The data:

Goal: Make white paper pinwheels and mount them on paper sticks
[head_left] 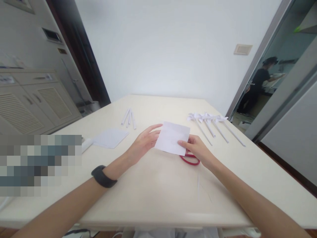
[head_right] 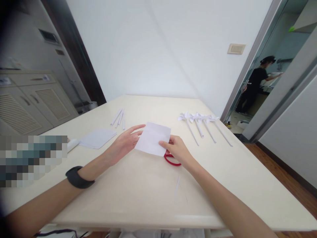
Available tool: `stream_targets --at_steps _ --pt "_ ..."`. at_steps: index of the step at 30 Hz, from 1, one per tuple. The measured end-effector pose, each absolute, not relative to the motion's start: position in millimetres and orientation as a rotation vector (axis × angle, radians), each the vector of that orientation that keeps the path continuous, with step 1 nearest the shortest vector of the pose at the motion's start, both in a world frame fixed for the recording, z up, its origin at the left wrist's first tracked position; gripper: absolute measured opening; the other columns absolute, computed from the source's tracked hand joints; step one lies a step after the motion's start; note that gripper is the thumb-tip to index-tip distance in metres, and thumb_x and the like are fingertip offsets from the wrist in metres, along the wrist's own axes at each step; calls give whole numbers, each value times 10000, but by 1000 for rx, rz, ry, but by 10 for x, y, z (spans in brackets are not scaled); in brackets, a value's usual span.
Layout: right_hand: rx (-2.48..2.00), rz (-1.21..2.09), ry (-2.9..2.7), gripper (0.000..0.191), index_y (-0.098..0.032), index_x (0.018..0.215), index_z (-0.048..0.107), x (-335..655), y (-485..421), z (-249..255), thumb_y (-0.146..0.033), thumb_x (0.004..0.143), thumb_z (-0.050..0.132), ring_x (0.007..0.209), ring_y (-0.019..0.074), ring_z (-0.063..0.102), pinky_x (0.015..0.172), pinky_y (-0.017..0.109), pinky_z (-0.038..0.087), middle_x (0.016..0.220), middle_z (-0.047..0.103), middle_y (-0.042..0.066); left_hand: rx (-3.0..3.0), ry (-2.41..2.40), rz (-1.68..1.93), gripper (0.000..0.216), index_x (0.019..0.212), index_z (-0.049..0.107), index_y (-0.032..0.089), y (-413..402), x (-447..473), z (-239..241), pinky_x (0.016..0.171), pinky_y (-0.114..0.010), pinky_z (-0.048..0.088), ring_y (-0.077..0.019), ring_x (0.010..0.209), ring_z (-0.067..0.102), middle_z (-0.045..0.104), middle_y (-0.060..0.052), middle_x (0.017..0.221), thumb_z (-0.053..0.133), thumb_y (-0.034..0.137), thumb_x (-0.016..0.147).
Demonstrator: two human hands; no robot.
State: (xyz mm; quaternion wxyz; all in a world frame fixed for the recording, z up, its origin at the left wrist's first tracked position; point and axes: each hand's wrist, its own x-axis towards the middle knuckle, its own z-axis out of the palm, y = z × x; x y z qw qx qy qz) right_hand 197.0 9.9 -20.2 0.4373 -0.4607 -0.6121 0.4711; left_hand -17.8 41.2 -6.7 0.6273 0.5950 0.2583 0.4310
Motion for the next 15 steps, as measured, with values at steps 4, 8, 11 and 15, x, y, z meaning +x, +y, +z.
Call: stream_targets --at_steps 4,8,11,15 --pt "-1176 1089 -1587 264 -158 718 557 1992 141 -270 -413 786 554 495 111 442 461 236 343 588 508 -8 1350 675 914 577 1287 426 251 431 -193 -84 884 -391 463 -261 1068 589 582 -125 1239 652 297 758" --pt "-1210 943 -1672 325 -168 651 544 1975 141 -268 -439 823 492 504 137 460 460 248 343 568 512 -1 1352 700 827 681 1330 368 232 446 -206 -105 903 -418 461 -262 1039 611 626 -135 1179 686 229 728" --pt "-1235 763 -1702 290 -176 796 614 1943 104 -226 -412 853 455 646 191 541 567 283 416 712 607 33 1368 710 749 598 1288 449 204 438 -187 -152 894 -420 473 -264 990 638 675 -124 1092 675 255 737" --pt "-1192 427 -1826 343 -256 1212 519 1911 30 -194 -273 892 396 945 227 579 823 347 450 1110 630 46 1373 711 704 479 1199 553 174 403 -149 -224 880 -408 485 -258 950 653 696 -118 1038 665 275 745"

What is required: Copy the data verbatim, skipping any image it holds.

Solved problem:
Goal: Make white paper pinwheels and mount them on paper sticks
[head_left] 
[head_right] 
Available tool: `stream_targets --at_steps _ --pt "_ ..."`. at_steps: index of the step at 30 Hz, from 1, one per tuple. The measured end-effector pose, each absolute, not relative to the motion's start: position in millimetres and orientation as a rotation vector (axis × angle, radians), each the vector of that orientation that keeps the path continuous, with step 1 nearest the shortest vector of the pose at the motion's start, both in a world frame fixed for the recording, z up, its origin at the left wrist's first tracked position; gripper: absolute measured opening; the other columns absolute, computed from the source's tracked hand joints; step one lies a step after the motion's start; note that gripper is the thumb-tip to index-tip distance in metres, and thumb_x and the like are fingertip offsets from the wrist in metres, along the wrist's own axes at each step; calls give whole numbers, each value times 10000, but by 1000 for rx, rz, ry, but by 10 for x, y, z (spans in brackets are not scaled); in brackets, a value's usual span.
Layout: right_hand: rx (-2.48..2.00), rz (-1.21..2.09), ry (-2.9..2.7), gripper (0.000..0.191), index_y (-0.098..0.032), index_x (0.018..0.215), index_z (-0.048..0.107), x (-335..655), y (-485..421), z (-249..255), thumb_y (-0.146..0.033), thumb_x (0.004..0.143), thumb_z (-0.050..0.132), ring_x (0.007..0.209), ring_y (-0.019..0.074), ring_z (-0.063..0.102), pinky_x (0.015..0.172), pinky_y (-0.017..0.109), pinky_z (-0.038..0.087), middle_x (0.016..0.220), middle_z (-0.047..0.103), middle_y (-0.042..0.066); left_hand: rx (-3.0..3.0), ry (-2.41..2.40), rz (-1.68..1.93), gripper (0.000..0.216), index_x (0.019..0.212), index_z (-0.049..0.107), index_y (-0.032..0.089), y (-413..402), x (-447..473), z (-239..241), pinky_x (0.016..0.171), pinky_y (-0.114..0.010), pinky_z (-0.048..0.088), ring_y (-0.077..0.019), ring_x (0.010..0.209), ring_z (-0.067..0.102), middle_z (-0.045..0.104), middle_y (-0.060..0.052), middle_x (0.017..0.221), thumb_z (-0.053..0.133), thumb_y (-0.034..0.137), thumb_x (-0.016..0.147).
Demonstrator: two human hands; no robot.
State: (xyz mm; quaternion wxyz; all in a world frame fixed for the recording, z up, its origin at the left wrist's first tracked position; point and axes: each hand's wrist, its own x-axis towards the middle knuckle, its own z-axis out of the palm, y = z × x; x y z qw qx qy qz) right_hand 197.0 9.9 -20.2 0.4373 -0.4607 -0.6121 0.4711; left_hand -17.8 41.2 -6.7 0.6273 0.5950 0.2583 0.4310
Motion for the next 15 steps, as measured, with values at steps 4, 8, 11 and 15, x, y, z meaning +x, +y, +z.
Call: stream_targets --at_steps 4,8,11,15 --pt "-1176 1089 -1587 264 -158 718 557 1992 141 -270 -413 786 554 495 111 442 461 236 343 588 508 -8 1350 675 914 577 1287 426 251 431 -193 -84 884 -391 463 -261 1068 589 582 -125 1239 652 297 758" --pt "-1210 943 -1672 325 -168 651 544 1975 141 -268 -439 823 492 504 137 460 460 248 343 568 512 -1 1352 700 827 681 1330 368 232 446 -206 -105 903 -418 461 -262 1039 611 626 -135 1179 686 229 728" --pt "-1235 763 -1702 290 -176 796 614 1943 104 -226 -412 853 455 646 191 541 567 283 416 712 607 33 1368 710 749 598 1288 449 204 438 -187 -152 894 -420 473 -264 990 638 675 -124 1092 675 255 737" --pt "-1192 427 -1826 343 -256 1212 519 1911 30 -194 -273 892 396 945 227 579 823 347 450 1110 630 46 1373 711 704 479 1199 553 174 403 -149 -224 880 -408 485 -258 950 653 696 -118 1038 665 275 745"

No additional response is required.